Copy out again, unchanged, the line that contains "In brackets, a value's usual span" and every line after it down to the last line of the data.

- - -

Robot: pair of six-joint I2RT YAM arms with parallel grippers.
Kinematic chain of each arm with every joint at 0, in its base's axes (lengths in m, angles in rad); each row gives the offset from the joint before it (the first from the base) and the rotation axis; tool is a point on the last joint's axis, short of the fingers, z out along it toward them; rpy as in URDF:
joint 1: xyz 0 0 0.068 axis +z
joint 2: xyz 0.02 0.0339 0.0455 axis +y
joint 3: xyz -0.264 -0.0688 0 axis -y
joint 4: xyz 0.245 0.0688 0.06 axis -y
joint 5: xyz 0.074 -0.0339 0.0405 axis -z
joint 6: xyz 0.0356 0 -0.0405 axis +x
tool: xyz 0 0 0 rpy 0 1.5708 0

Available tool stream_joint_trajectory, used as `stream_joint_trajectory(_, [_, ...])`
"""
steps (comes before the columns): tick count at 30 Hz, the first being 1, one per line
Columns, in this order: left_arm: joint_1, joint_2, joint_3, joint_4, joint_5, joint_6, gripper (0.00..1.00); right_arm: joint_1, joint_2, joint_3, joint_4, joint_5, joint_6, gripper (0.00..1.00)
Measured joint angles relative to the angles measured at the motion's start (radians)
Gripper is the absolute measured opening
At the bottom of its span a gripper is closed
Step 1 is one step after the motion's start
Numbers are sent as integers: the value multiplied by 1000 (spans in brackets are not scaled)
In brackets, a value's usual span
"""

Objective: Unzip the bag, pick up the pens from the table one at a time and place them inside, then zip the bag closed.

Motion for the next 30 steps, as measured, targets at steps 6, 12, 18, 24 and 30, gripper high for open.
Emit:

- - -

## Result
In brackets, a value's usual span
"""

Objective: Unzip the bag, pick up the pens from the table one at a time and place them inside, then zip the bag closed.

Motion for the next 30 steps, as measured, targets at steps 6, 12, 18, 24 and 30, gripper high for open.
Emit:

Nothing else is needed to complete this exercise.